We don't give enough credit to our ex's, especially the one from your first serious relationship. I was with my ex for a year and a half, give or take the repeated temporary breakups and fights we had. No relationship is perfect, and mine was far from it.
The time I spent with my ex was some of the best and worst of my life. I learned so many lessons from my first long-term relationship, how to love someone with whom you fight constantly, how to not sweat the small things, and maybe, just maybe, when things aren't meant to be, you let go.
So that's what I did. The summer before I left for school, I was still seeing him regularly, but we were not together. It was just a weird time, you know? But during that time, though we were not officially dating, I still loved him. I knew as I had none for the majority of our relationship, that a long distance relationship was not in the cards for us. We didn't trust each other, and that would only get worse with me living 230 miles away. For the better, I decided I was just going to get him off cold turkey. I said goodbye to him a day before I left for school, and didn't look back.
Until I came home.
Being home this week has shown me it is not easy; especially because for the better part of the last two years, I was able to see him. Our relationship wasn't perfect, but he was my best friend. And now, here I am, in a new relationship, as is he, but for some reason, I miss the relationship we once had.
I don't miss the fighting, or the breakups, or just the general unhappiness that consumed us both. I didn't like the way I was treated, and because of that, the relationship ended. Or, at least morphed into something we could live with.
I threw myself into school, into a new life where he wasn't in it. And at school, I wasn't upset. He was a passing thought, a funny anecdote to tell my friends. I barely thought about him, except for the occasional text to see how the other was doing. After all, we were together for a long time. I felt I was over it, and felt blessed because I never really felt any remorse or upset over the ending of our relationship.

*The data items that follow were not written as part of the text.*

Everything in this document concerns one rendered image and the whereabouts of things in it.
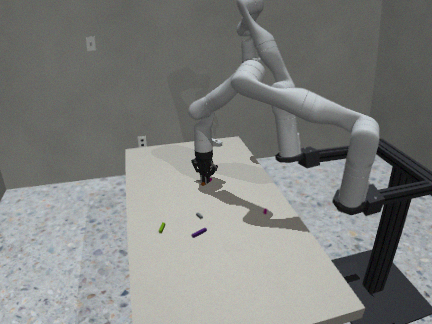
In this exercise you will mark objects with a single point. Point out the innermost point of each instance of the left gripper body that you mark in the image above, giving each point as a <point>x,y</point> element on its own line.
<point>204,157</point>

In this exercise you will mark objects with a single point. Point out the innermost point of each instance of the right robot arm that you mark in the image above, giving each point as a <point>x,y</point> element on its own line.
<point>288,138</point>

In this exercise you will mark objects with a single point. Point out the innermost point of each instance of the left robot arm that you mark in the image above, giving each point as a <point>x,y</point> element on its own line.
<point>247,81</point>

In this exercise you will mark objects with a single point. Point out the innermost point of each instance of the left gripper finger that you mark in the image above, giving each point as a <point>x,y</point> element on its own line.
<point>199,169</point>
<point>208,173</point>

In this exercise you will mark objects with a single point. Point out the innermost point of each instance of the purple rod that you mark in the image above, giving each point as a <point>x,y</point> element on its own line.
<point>199,232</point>

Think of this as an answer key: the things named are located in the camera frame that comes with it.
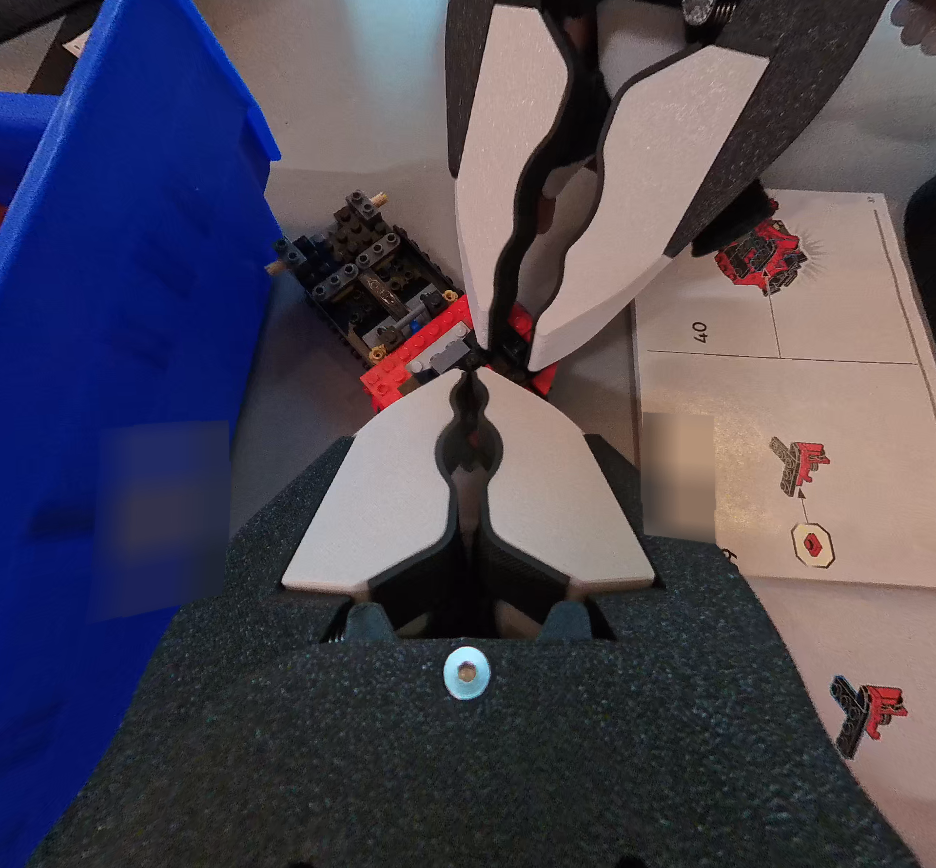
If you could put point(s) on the blue storage bin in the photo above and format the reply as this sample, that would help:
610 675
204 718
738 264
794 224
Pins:
146 261

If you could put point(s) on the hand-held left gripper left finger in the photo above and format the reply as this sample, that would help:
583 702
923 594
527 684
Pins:
380 510

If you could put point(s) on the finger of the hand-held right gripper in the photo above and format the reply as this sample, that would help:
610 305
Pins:
504 115
658 173

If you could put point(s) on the lego instruction booklet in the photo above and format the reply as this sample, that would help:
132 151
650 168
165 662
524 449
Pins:
841 407

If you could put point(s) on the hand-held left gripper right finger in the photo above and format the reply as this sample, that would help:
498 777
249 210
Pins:
563 510

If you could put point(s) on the red and black lego car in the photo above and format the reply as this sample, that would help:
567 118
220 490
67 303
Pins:
373 276

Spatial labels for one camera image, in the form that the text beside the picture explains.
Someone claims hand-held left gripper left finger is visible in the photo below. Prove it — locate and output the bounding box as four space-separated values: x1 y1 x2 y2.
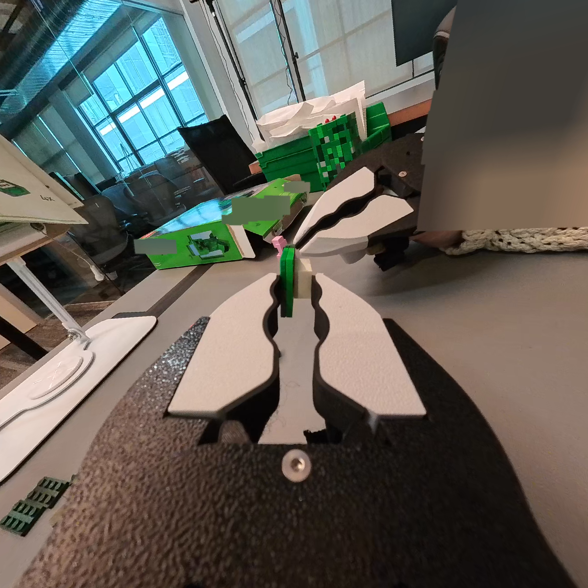
167 272 282 444

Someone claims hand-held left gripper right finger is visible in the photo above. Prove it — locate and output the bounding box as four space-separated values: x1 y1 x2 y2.
311 272 426 443

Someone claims pile of dark green lego pieces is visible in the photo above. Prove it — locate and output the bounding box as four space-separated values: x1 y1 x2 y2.
0 475 76 537

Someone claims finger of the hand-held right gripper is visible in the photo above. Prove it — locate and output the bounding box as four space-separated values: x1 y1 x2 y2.
293 166 379 249
296 194 415 258

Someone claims green pixel-pattern creeper model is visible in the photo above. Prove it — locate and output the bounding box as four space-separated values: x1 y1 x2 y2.
309 111 368 191

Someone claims person's right forearm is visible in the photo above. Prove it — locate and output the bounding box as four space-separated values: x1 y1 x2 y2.
413 226 588 256

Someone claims green and white lego assembly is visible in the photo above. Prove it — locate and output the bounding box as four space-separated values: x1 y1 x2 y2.
279 246 314 319

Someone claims black wall screen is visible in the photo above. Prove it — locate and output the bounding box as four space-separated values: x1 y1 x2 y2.
391 0 460 67

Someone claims open instruction booklet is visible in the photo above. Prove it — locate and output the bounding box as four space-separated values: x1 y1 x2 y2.
0 135 89 235

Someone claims green plastic crate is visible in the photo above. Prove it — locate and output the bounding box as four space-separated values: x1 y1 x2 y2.
255 102 393 184

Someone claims black stand pole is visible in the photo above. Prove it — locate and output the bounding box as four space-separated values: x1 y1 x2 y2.
276 0 307 103
211 0 259 138

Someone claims green lego set box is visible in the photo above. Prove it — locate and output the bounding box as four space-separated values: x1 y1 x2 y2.
135 177 308 271

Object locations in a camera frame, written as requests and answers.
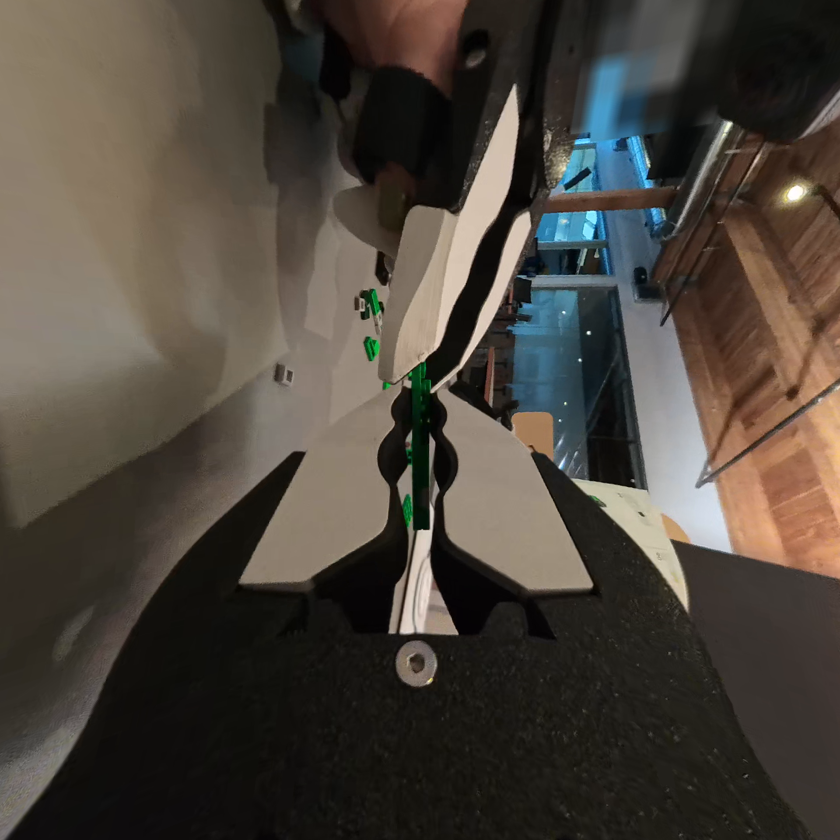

So, I'm home. And I'm finally feeling the sadness over the end of that relationship. I'm with someone new, who loves me and cares about me and gets me in a different way. But, being home has put me back into the center of my past. And it sucks.
I guess the moral is: Take time to grieve your relationship, it's okay to be sad. Move on of course, but take time to be sad. If you don't it'll hit you where it hurts. And it's not fair. But it will be, but it takes time. And that's what I'm telling myself.